● Work required
Type the listing below out again exactly. No images.

_ _ _ _

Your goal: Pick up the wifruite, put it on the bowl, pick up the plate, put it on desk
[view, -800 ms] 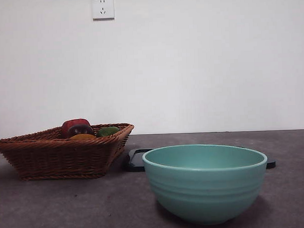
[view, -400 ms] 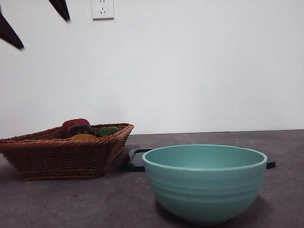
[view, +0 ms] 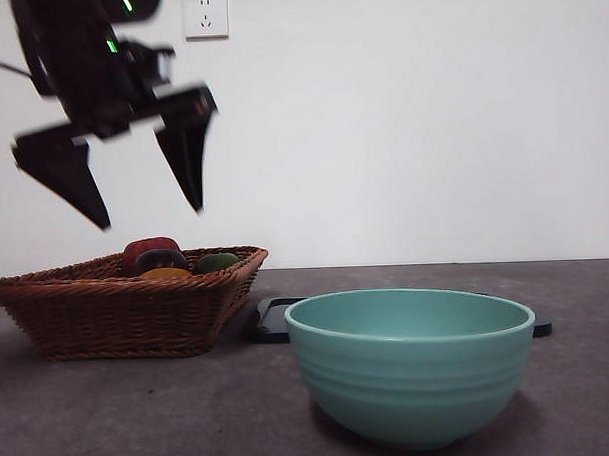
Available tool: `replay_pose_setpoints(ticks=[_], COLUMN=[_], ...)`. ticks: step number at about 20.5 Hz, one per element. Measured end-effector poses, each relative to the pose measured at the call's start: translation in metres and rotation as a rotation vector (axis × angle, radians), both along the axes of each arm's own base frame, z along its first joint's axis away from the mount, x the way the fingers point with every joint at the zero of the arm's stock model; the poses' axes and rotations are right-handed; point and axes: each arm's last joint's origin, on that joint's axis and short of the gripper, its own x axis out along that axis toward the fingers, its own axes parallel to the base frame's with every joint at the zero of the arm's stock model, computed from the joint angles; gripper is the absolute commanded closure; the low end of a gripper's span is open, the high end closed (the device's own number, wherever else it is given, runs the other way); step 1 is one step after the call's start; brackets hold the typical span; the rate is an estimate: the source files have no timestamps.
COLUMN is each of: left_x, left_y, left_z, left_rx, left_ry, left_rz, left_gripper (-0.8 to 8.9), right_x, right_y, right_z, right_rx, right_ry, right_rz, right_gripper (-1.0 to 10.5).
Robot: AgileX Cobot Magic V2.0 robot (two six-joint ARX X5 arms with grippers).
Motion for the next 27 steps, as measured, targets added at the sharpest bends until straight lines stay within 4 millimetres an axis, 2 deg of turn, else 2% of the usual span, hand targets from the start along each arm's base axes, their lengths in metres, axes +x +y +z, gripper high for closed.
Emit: replay_pose_setpoints(ticks=[5, 12, 14, 17, 24, 27], left_x=[0.018, 0.025, 0.026, 0.026, 0.026, 0.029], left_y=[-0.007, -0.013, -0.014, -0.014, -0.013, -0.008], left_z=[-0.043, -0.068, -0.069, -0.069, -0.067, -0.051], left_rx=[0.044, 0.063, 0.063, 0.062, 0.067, 0.081], left_ry=[0.113, 0.168, 0.167, 0.159, 0.172, 0.207], left_rz=[0.013, 0.019, 0.018, 0.019, 0.022, 0.037], left_gripper=[1.92, 1.97, 2.78, 5.53, 5.74, 5.73], right_x=[0.0, 0.0, 0.0, 0.0, 0.0, 0.0], right_y=[0.0, 0.0, 0.0, 0.0, 0.0, 0.0], right_z=[0.0, 0.0, 0.0, 0.0, 0.0, 0.0], right_rx=[0.0, 0.0, 0.0, 0.0, 0.0, 0.0], right_ry=[0.0, 0.0, 0.0, 0.0, 0.0, 0.0], right_rz=[0.0, 0.0, 0.0, 0.0, 0.0, 0.0], right_gripper=[3.8, 3.8, 3.8, 3.8, 3.8, 3.8])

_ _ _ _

● Response
Your goal: Pick up the wifruite, put it on the bowl, pick up the plate, put it on desk
[view, -800 ms] 
[view, -400 ms] 
[view, +0 ms] 
Available tool: `replay_pose_setpoints(ticks=[_], COLUMN=[_], ...)`. ticks: step number at about 20.5 Hz, one per element. Measured end-effector poses, each relative to the pose measured at the call's start: translation in metres and rotation as a rotation vector (axis × angle, radians), both along the axes of each arm's own base frame, z along its first joint's axis away from the mount, x the way the fingers point with every joint at the zero of the arm's stock model; the poses' axes and rotations are right-handed; point and axes: each arm's last joint's origin, on that joint's axis and short of the gripper, its own x axis out along that axis toward the fingers, its own axes parallel to the base frame's with every joint at the zero of the arm's stock model, computed from the joint angles; gripper is the absolute commanded closure; the low end of a gripper's span is open, the high end closed (the device's own number, wherever else it is given, runs the other way); step 1 is one step after the call's start; brackets hold the typical span; the rate is an estimate: the source files have no timestamps.
COLUMN is each of: left_x, left_y, left_z, left_rx, left_ry, left_rz, left_gripper (-0.8 to 8.9), right_x, right_y, right_z, right_rx, right_ry, right_rz, right_gripper (-1.0 to 10.5).
Robot: AgileX Cobot Magic V2.0 robot (two six-joint ARX X5 arms with grippers).
Motion for the next 27 steps, as measured, targets added at the sharpest bends until straight lines stay within 4 millimetres an axis, 2 deg of turn, else 2% of the usual span, hand targets from the start along each arm's base axes, their lengths in metres, axes +x +y +z, gripper high for closed.
Emit: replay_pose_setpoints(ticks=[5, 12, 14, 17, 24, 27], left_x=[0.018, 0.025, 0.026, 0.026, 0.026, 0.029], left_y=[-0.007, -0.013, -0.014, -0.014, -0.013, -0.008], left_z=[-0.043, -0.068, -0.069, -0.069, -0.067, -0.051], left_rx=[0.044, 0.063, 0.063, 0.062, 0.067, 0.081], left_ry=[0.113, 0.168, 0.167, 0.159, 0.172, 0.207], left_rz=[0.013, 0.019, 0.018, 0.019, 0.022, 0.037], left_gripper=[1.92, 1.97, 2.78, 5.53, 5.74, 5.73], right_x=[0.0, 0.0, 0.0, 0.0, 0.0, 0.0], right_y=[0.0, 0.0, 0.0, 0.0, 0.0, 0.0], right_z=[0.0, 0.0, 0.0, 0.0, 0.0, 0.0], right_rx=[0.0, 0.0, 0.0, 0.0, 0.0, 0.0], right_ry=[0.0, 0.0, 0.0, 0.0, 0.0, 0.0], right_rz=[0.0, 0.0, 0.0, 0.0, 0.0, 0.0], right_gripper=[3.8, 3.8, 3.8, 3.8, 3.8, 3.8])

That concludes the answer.